最大積載量とは、貨物自動車が安全かつ法的に積載可能な貨物の最大限度重量のことです。車両総重量から、車両自体の重量と乗車定員の規定重量を差し引いた数値で表され、車検証にも明記されています。
この指標は、道路の損壊防止や交通事故の抑制を目的に、法律で厳格な制限が設けられています。運行効率の観点では、最大積載量に近い重量を一度に運ぶ(積載率の向上)ことで、1トンあたりの輸送コストを抑制できるメリットがあります。一方で、制限を超える「過積載」は道路交通法違反となり、ドライバーや運送事業者だけでなく荷主側にも重いペナルティが科される大きなデメリットがあります。また、容積が大きく軽量な荷物では、最大積載量に達する前に荷台が満杯になるため、容積と重量のバランスを考慮した積付け設計が運用の鍵となります。

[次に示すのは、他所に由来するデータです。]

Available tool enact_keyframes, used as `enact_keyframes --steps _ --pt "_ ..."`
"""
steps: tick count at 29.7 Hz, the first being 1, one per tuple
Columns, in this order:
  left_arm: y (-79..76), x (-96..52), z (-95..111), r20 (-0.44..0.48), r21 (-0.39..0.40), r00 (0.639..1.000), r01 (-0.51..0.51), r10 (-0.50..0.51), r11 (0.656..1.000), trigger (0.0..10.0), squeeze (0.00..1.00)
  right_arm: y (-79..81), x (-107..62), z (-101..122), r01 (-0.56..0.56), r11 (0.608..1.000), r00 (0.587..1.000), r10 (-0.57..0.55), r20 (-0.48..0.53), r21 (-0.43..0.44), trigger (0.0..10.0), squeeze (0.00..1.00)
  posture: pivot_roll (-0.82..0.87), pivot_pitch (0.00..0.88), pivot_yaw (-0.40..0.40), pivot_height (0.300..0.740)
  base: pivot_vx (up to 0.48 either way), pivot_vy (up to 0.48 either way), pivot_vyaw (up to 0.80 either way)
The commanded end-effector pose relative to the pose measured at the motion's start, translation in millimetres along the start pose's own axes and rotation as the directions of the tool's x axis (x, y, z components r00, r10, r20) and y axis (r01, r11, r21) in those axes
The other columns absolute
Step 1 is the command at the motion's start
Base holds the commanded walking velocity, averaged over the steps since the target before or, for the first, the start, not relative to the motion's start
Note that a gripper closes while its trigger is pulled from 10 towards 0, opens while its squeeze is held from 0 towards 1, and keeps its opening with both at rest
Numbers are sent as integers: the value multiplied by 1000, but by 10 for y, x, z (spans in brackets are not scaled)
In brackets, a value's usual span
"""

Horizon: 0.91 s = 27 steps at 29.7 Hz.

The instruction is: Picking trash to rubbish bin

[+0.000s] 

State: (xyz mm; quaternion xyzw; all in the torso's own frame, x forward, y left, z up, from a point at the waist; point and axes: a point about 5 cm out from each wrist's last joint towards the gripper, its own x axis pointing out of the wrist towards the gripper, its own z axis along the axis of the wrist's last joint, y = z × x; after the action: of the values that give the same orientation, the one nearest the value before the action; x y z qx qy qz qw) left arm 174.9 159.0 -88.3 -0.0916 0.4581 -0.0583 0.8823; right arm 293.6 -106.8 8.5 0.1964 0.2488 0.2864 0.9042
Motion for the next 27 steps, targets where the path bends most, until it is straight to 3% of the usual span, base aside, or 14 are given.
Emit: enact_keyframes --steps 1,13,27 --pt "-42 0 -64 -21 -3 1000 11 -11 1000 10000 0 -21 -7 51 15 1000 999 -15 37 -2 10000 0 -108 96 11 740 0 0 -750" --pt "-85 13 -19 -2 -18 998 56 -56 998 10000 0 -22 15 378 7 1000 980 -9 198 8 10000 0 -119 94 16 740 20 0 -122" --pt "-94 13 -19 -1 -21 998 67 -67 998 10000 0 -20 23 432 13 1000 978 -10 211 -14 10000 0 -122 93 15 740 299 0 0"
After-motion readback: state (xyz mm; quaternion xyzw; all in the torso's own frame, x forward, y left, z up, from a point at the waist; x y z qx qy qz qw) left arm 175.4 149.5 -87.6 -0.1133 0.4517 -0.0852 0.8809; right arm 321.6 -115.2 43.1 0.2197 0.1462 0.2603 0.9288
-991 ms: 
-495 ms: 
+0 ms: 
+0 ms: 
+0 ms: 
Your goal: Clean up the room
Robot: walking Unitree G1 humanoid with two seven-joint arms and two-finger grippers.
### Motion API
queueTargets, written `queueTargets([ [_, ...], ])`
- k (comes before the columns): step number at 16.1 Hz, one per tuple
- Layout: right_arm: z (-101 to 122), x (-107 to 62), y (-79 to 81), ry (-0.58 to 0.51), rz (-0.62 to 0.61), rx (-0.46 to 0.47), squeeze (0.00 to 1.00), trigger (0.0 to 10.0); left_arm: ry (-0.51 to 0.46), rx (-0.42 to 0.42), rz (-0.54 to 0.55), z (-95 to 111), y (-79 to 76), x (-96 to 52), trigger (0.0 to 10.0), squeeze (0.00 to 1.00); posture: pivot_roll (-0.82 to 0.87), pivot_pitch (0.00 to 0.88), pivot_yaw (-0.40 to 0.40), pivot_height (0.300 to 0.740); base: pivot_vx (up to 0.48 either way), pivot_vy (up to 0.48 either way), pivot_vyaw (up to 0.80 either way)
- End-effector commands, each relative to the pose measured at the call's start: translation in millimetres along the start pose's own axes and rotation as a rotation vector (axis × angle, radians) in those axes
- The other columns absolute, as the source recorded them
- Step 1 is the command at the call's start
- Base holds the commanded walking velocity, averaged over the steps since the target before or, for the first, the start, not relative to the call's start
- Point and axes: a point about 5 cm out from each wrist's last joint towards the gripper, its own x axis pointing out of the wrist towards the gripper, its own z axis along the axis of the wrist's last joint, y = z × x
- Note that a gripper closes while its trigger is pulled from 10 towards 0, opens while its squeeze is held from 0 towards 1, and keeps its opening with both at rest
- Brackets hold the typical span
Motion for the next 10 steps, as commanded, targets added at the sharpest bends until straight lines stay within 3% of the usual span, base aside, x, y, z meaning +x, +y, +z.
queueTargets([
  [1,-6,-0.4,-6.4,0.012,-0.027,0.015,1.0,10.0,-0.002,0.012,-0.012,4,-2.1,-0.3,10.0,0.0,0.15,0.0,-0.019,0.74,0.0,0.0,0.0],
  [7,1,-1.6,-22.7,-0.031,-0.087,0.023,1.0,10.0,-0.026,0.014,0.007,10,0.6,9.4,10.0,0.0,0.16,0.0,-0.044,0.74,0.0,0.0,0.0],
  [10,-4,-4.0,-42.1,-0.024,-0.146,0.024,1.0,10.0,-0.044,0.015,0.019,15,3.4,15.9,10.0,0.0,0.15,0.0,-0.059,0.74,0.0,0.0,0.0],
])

輸送力不足や脱炭素化の要請から、最大積載量を意識した積載効率の極大化が不可欠です。最新の配車システムや3D積付シミュレーターなどのDXツールを活用し、車両ごとの積載量をリアルタイムに可視化・最適化する動きが加速しています。さらに、EVトラックの普及に伴い、重いバッテリーによる最大積載量の減少をいかに効率的な混載や運行管理で補うかが、現代の大きなテーマとなっています。